Je vais faire une infraction à la règle que je m'étais dictée, à savoir me tenir à l'écart de ce forum, dans la mesure où j'avais adoré ce film quand je l'ai vu il y a un ou deux ans;
Gontrand a écrit:
Au début le film m’a agacé par son côté rétro et ses afféteries de mises en scènes. J’ai eu l’impression que les documents d’archives sur la visite d’Hitler servaient juste à conférer une patine vériste au film.

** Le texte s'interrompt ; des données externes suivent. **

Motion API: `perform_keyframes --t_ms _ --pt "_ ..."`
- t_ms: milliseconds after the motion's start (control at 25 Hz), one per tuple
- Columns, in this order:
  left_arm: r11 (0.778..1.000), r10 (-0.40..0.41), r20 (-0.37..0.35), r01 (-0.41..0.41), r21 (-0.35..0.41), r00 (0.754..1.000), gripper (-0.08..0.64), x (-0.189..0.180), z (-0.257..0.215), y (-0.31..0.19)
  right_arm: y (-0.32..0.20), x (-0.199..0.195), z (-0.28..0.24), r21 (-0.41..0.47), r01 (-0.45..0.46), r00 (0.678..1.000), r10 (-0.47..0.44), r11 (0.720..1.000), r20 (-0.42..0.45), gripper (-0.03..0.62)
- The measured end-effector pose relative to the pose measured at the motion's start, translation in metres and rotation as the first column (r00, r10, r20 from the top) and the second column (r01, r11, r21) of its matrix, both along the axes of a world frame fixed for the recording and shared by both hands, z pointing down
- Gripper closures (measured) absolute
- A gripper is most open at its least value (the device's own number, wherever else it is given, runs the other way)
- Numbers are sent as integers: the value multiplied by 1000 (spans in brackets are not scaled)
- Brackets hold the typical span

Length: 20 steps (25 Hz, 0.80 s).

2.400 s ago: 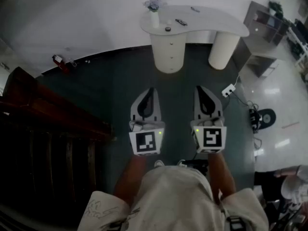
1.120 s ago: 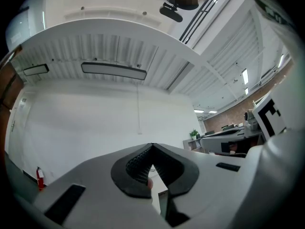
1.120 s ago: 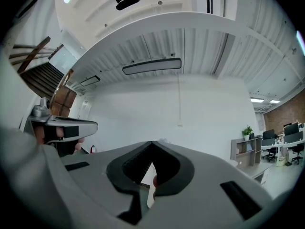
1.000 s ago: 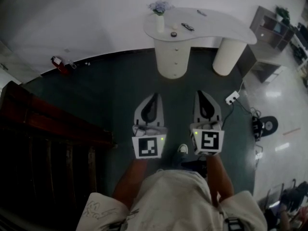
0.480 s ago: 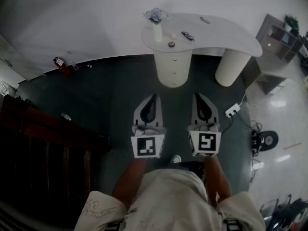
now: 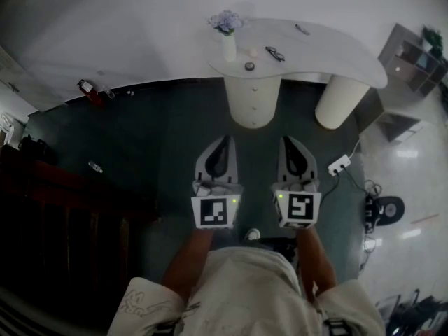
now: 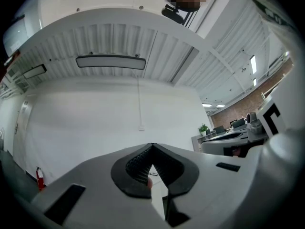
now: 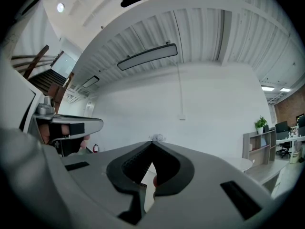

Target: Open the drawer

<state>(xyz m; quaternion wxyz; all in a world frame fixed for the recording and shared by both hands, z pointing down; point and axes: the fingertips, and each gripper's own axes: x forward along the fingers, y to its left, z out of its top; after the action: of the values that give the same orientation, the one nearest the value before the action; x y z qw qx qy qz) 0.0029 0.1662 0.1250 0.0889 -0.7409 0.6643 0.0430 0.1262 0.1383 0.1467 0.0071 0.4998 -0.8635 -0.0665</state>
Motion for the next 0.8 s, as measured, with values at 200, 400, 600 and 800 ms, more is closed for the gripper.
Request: perform_keyframes --t_ms 200,400,600,800 --pt "1000 1 0 -1 -8 1000 558 -12 8 -31 -28 -11 8 -10 -4 1000 3 1000 -16 589" --pt "1000 8 -9 -8 -4 1000 558 -35 13 -69 -63 -36 8 0 -5 999 5 1000 -38 589" --pt "1000 21 -16 -21 7 1000 558 -67 13 -111 -103 -70 9 2 -14 999 14 1000 -41 589" --pt "999 35 -28 -35 -8 999 558 -103 14 -157 -148 -102 8 -3 -40 998 40 999 -47 589"
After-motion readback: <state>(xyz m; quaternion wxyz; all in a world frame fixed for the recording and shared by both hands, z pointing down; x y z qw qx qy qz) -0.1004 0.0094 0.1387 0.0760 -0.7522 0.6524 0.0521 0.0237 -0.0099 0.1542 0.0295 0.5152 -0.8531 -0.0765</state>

Est-ce un motif d'agacement suffisant? Relax, comme on dit.
Gontrand a écrit:
Au début le film m’a agacé par son côté rétro et ses afféteries de mises en scènes. J’ai eu l’impression que les documents d’archives sur la visite d’Hitler servaient juste à conférer une patine vériste au film, et à faire oublier le contraste avec des psychologies des personnages fortement typées, de manière artificielles et symboliques où
-le père et chacun des enfants ont un âge qui correspond à une attitude moral différentes face au fascisme, et toute la décoration de l’appartement de Sophia Loren est constituée d’accessoires représentatifs étudiés pour restituer une atmosphère, un peu comme une pièce de musée,
La mise en scène m’a semblé trop sophistiquée, donnant l’impression de vouloir donner au spectateur pour son argent (un plaisir voyeuriste de regarder Sophia Loren –il est vrai excellente- jouer à la ménagère lambda et paumée), en monopolisant tous les régimes visuels du cinéma d’auteur : on à la fois un film de Kubrick et de Pialat, ainsi on rentre d’abord dans l’appartement de Loren par un mouvement de caméra venu de la cour qui est la réplique en sens inverse du morceau de bravoure de « Profession Reporter », mais quand plus tard quand elle passera le balais , elle sera suivie caméra à l’épaule, ce qui apparaît alors comme la de fausse simplicité : quelle est alors la nécessite de ce « bougé », qu’essaye t’ il de capturer, vu que ce naturalisme a été conditionné par un mouvement de caméra hyper-sophistiqué et visible? J’étais aussi agacé par le traitement des couleurs : plus le rapport entre Loren et Mastroianni devient intime, plus l’image est sans contraste et sépia, comme s’il s’agissait projeter les personnages dans l’album photo de Loren où le visage de Mussolini remplace celui des membres de sa famille.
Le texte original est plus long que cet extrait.